Set out exactly every line of the entries below, starting at the line that holds "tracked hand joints" and stopping after the line that holds "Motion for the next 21".

--- Entries supplied Enclosed Below ---

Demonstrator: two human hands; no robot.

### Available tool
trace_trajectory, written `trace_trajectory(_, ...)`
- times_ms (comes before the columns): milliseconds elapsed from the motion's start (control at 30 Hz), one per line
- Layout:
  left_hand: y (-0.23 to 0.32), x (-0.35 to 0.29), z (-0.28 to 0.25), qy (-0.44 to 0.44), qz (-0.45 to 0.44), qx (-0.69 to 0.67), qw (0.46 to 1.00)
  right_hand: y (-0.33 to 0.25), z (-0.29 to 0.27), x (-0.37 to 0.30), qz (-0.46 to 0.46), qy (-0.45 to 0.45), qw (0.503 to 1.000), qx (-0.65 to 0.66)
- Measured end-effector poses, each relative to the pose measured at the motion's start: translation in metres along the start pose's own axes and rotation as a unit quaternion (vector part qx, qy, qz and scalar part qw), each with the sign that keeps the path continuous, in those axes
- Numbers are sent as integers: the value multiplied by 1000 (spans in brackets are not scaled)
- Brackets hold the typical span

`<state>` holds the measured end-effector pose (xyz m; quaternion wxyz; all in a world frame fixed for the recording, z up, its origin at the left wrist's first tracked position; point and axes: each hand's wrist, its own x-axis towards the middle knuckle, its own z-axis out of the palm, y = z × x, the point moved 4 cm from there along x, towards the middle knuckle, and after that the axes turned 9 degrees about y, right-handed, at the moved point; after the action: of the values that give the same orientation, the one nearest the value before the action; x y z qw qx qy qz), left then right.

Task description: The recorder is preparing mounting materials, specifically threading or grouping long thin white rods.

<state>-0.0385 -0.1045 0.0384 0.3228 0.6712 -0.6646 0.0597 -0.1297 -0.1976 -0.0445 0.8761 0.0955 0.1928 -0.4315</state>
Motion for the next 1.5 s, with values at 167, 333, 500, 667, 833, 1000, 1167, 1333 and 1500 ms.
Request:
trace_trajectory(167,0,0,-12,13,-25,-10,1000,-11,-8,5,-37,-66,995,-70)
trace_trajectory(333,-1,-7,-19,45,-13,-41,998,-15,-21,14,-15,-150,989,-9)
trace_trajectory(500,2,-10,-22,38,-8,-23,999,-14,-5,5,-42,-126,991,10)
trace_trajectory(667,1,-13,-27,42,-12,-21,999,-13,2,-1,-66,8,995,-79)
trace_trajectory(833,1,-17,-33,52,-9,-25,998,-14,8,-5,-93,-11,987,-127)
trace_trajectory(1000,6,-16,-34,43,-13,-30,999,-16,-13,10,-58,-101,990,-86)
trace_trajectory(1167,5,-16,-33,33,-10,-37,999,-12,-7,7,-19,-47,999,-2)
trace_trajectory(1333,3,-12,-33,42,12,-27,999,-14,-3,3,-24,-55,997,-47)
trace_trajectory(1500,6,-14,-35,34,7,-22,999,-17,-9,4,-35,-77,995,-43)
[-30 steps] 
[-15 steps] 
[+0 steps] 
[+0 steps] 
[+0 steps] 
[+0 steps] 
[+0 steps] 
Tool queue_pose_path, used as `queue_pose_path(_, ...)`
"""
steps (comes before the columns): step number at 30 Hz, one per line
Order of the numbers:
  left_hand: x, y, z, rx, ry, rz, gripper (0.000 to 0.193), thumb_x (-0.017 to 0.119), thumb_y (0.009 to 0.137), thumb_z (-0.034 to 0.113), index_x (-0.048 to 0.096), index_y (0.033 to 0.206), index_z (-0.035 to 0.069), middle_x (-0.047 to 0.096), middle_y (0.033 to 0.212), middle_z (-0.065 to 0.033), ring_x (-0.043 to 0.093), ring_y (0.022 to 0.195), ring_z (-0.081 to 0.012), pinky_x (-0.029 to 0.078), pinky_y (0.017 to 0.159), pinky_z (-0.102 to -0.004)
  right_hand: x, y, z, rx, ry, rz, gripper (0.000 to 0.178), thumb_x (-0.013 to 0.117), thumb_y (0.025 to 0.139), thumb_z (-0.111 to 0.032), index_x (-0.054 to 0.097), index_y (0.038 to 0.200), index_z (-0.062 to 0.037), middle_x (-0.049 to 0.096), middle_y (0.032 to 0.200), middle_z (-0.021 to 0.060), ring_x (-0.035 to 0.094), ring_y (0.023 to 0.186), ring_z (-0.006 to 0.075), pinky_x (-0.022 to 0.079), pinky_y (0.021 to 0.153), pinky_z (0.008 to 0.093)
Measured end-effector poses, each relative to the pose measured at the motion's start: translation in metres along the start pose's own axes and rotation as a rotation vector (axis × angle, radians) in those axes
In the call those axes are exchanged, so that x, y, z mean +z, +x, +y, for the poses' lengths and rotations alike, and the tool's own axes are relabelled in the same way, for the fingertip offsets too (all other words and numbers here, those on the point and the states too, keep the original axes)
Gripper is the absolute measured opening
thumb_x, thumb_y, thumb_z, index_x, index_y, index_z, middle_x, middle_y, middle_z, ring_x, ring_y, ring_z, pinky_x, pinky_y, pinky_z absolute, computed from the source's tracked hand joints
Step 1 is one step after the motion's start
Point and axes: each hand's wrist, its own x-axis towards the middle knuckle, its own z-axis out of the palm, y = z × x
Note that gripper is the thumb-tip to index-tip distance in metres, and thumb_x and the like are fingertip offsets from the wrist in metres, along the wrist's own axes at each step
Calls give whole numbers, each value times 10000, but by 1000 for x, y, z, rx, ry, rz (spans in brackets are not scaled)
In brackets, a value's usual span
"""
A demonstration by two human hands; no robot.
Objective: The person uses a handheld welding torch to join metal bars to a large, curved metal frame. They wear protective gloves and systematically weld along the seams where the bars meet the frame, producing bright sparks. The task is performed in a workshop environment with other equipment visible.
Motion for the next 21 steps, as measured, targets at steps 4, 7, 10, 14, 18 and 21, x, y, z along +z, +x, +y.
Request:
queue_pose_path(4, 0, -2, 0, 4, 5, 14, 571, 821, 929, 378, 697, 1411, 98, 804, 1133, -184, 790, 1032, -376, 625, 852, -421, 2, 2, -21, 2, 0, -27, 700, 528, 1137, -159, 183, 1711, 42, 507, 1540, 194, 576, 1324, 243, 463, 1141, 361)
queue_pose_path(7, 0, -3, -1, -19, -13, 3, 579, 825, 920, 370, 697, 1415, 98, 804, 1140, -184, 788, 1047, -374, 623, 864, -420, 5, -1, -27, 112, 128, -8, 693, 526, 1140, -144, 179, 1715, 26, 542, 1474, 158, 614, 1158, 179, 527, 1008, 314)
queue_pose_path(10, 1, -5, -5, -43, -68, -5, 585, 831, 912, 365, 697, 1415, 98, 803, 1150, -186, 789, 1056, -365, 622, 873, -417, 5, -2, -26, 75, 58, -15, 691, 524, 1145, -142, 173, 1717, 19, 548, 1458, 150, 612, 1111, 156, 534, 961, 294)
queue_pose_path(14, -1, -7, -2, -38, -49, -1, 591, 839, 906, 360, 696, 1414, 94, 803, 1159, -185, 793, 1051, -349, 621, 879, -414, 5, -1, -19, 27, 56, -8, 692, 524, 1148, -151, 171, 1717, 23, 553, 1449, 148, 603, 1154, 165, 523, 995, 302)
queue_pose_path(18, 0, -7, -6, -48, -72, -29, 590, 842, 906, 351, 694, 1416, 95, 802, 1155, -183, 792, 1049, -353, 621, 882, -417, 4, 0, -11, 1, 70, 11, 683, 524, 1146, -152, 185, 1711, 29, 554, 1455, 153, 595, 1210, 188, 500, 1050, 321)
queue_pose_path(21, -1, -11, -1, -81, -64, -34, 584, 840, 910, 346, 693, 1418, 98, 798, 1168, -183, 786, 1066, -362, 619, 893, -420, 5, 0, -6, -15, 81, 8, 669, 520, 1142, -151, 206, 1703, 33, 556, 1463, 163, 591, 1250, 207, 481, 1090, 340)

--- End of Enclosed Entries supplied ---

• **Task answer**:
thumb_x, thumb_y, thumb_z, index_x, index_y, index_z, middle_x, middle_y, middle_z, ring_x, ring_y, ring_z, pinky_x, pinky_y, pinky_z absolute, computed from the source's tracked hand joints
Step 1 is one step after the motion's start
Point and axes: each hand's wrist, its own x-axis towards the middle knuckle, its own z-axis out of the palm, y = z × x
Note that gripper is the thumb-tip to index-tip distance in metres, and thumb_x and the like are fingertip offsets from the wrist in metres, along the wrist's own axes at each step
Calls give whole numbers, each value times 10000, but by 1000 for x, y, z, rx, ry, rz (spans in brackets are not scaled)
In brackets, a value's usual span
"""
A demonstration by two human hands; no robot.
Objective: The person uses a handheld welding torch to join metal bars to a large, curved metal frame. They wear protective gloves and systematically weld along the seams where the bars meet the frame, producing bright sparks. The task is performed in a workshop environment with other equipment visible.
Motion for the next 21 steps, as measured, targets at steps 4, 7, 10, 14, 18 and 21, x, y, z along +z, +x, +y.

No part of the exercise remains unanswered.